WHAT TO DO => Among the entries, which lines carry the string "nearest"? Copy every one.

▬▬▬

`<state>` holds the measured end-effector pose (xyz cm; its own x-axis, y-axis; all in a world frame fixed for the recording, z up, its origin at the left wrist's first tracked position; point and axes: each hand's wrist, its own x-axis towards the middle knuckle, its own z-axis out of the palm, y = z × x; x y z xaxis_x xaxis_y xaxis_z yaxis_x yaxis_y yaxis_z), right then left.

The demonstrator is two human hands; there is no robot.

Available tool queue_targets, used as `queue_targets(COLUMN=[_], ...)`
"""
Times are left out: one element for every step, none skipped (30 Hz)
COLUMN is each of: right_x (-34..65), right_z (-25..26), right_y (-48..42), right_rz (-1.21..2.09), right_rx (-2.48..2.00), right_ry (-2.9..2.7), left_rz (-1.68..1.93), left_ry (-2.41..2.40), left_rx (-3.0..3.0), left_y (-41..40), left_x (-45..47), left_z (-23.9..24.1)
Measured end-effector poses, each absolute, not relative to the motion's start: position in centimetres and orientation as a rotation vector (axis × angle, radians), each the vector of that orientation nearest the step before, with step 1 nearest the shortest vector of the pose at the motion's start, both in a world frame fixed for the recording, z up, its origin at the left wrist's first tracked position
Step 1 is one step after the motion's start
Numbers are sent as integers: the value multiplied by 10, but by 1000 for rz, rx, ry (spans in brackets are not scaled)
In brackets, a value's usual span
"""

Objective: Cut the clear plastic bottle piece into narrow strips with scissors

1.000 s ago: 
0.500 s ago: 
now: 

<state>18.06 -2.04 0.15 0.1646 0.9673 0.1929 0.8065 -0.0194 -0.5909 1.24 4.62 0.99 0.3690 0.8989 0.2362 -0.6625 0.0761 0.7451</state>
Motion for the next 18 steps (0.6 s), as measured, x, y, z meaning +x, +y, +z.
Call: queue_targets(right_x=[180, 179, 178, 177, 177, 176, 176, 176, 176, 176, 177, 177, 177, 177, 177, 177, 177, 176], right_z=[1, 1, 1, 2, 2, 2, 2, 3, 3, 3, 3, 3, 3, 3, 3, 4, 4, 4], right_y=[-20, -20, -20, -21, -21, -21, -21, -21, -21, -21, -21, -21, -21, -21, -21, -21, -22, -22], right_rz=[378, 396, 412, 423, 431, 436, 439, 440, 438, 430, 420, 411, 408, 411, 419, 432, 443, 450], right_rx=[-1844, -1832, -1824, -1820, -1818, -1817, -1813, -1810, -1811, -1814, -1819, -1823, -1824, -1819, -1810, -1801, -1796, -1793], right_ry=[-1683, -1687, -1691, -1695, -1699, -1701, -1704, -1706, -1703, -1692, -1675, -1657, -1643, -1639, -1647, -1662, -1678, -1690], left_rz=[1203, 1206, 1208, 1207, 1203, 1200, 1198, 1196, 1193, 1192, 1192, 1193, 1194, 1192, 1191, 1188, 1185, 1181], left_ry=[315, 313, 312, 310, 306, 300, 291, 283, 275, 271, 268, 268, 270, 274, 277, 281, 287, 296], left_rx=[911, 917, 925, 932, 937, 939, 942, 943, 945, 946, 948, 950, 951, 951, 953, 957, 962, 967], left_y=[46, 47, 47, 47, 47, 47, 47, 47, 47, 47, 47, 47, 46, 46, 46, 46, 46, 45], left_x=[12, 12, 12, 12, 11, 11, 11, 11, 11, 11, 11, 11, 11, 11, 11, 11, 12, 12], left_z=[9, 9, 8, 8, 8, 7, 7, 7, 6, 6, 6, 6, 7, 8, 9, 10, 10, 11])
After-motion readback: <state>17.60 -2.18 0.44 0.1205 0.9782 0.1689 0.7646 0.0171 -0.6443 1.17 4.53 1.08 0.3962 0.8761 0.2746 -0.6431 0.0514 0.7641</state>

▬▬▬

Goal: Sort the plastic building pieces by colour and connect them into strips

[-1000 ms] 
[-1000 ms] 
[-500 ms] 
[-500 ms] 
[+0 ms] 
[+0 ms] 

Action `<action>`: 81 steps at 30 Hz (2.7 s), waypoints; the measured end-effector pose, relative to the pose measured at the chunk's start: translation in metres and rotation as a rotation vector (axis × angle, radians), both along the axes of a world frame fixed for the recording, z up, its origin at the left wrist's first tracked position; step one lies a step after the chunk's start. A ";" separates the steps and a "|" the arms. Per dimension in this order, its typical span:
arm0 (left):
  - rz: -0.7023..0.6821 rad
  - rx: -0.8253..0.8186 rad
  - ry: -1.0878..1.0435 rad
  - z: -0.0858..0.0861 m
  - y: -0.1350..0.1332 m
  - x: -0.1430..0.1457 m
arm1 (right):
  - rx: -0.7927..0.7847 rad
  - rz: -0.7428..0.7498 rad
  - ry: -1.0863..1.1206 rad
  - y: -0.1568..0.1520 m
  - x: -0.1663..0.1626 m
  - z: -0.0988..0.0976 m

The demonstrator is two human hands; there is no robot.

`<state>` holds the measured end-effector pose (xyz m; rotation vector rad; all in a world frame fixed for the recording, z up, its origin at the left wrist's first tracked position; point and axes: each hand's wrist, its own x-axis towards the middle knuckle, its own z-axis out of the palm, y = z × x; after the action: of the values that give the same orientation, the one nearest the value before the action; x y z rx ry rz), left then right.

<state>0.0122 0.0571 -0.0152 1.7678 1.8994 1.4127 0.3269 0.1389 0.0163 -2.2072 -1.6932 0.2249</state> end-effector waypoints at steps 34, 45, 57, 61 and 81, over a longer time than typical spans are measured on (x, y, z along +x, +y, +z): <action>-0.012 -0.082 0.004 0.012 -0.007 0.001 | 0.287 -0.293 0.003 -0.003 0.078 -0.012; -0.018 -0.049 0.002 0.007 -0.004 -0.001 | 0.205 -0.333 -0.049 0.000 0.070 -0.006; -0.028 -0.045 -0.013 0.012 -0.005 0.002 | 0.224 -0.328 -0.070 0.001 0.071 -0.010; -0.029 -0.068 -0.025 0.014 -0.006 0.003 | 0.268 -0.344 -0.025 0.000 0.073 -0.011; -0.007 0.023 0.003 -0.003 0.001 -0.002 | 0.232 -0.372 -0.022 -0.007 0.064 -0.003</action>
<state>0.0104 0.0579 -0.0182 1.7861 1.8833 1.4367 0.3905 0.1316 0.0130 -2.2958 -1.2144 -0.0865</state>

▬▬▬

RESULT FOR THIS EXERCISE =>
Measured end-effector poses, each absolute, not relative to the motion's start: position in centimetres and orientation as a rotation vector (axis × angle, radians), each the vector of that orientation nearest the step before, with step 1 nearest the shortest vector of the pose at the motion's start, both in a world frame fixed for the recording, z up, its origin at the left wrist's first tracked position
`<state>` holds the measured end-effector pose (xyz m; rotation vector rad; all in a world frame fixed for the recording, z up, its origin at the left wrist's first tracked position; point and axes: each hand's wrist, its own x-axis towards the middle knuckle, its own z-axis out of the palm, y = z × x; after the action: of the values that give the same orientation, the one nearest the value before the action; x y z rx ry rz), left then right.

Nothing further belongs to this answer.